My stomach drops when I hear all the disgusting things that Liam’s saying. I turn and sure enough the news cameras are there lapping up every single thing he’s just said. Cameras go crazy, frantically taking pictures of me and Easton embracing. The police try their hardest to push them back, but they’re like vultures.

“Ray, is it true that he’s your headmaster?”

“Ray, how long has this been going on?”

“Ray, does your mum know you’ve been having an affair with your head teacher?”

“Ray, do you dress up in your school uniform for him?”

Feeling nauseous by all the sickening questions, I frantically look up to the police officer who helped me out of the car. “Please get me out of here?”

His lips form a hard line as he glares at all the reporters who are still firing questions. “It would be my pleasure.”

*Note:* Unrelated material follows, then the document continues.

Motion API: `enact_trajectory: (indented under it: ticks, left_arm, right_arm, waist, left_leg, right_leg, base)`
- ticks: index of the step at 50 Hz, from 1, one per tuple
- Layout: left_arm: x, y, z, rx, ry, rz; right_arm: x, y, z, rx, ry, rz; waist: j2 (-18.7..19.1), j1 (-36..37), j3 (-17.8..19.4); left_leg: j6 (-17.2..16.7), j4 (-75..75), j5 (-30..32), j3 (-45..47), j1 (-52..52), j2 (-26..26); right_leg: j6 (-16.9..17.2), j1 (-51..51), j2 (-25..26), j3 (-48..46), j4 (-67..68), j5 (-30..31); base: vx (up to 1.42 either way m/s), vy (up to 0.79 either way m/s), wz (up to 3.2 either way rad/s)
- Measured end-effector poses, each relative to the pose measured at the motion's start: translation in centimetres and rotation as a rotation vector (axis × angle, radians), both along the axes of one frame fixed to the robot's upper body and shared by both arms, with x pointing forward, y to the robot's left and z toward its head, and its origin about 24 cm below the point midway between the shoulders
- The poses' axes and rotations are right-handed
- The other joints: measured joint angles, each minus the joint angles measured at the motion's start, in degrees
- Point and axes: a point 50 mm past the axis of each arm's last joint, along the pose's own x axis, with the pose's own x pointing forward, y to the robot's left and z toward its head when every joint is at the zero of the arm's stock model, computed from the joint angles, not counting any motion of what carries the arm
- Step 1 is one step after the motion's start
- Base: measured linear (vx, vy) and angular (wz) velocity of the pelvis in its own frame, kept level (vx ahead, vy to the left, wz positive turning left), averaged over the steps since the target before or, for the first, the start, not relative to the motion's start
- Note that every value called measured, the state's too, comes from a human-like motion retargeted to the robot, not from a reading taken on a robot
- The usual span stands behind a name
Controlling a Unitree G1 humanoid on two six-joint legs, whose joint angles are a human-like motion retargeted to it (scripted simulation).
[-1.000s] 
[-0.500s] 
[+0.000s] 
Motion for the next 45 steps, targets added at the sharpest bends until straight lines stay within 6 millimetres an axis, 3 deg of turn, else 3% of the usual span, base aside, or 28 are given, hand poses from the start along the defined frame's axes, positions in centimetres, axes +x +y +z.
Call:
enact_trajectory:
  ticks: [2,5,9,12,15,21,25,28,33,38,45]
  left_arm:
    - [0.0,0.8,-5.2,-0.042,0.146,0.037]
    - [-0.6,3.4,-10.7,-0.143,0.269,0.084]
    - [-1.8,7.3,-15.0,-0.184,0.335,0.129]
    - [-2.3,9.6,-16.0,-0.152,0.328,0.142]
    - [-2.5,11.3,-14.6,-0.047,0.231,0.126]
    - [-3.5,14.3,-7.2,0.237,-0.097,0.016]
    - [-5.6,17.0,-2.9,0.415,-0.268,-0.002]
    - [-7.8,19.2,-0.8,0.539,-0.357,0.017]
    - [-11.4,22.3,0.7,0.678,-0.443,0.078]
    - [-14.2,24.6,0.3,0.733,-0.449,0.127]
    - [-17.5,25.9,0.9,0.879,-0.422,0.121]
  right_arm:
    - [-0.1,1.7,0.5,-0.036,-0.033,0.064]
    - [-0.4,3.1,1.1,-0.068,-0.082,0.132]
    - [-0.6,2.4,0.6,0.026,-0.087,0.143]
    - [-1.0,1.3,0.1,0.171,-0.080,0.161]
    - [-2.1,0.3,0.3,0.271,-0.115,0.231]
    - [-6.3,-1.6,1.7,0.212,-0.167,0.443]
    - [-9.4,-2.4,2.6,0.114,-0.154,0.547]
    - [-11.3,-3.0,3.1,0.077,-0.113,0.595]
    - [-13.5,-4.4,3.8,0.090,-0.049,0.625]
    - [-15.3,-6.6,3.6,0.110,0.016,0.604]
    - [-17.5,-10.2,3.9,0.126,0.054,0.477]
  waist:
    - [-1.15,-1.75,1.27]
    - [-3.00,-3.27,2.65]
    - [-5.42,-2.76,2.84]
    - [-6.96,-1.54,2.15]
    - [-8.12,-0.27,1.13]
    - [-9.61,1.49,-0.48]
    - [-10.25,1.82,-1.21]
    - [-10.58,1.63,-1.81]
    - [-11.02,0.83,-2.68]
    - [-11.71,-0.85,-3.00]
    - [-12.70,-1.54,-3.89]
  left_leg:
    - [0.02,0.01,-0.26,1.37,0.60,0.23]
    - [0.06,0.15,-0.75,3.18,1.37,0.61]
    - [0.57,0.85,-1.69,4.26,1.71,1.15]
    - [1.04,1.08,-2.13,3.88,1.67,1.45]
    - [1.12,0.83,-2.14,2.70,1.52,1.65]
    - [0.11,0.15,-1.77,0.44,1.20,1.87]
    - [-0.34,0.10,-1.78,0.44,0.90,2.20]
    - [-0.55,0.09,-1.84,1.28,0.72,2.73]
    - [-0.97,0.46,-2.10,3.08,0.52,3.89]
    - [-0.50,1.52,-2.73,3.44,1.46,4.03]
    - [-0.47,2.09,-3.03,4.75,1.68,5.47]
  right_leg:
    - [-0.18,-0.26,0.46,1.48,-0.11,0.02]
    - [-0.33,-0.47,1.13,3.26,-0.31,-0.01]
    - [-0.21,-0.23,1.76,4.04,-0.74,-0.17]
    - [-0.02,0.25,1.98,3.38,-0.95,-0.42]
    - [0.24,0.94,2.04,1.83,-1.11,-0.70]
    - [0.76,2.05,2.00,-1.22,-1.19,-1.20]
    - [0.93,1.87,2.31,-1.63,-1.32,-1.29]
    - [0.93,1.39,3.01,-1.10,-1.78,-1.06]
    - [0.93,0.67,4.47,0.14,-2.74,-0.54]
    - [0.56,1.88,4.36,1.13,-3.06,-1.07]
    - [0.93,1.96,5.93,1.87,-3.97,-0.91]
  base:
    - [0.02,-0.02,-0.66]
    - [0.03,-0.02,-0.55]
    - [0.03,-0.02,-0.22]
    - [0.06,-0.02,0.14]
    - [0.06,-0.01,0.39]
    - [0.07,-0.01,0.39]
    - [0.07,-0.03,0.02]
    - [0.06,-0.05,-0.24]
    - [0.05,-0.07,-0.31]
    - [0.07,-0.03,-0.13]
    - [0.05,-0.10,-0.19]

He leads us to a police car and all the while Easton hasn’t let go of me. Despite everything that’s going on and the repercussions this all represents, he holds still, keeping me by his side.

Once we’re in the car, my mother grips my hand and Easton let’s me cradle my head in his neck. I want this all to go away. None of us asked for this.

“I’m so sorry,” I whisper into his neck as the car pulls away.

I feel Easton flinch beneath me. “What on earth have you got to be sorry about?”

I pull away and when I look I’m glad we’re on the road and there are no more press. “He said he’d do this to you. He warned me that if I didn’t go with him he’d tell the world that you and I were having an affair.”

“Jesus, Sasha, do you really think I give a shit about that? I resigned two days ago anyway.”

My eyes widen. “You did what?”

He sighs. “I was sick of making you feel like you were a dirty little secret that needed to be hidden, so I resigned. I would rather take another job somewhere else and openly be able to date you without fear of repercussion.”

“But it’s too late now anyway. It’s out, and now your career is ruined. You will never be able to teach again, and for what?!”

“For love, Sasha. I did it for love.”

My anger is immediately shut down in flames by Easton’s confession. I stare up at him, tears welling in my eyes and for a moment I don’t feel anything but love in return. I do love this man. I’m in love with him.

But, and there is always that nasty but. It doesn’t take away the fact that I aided in destroying his career. Everyone tried to warn me this would happen and I ignored every single one of them. I just know that the guilt will eat away at me for a long time to come.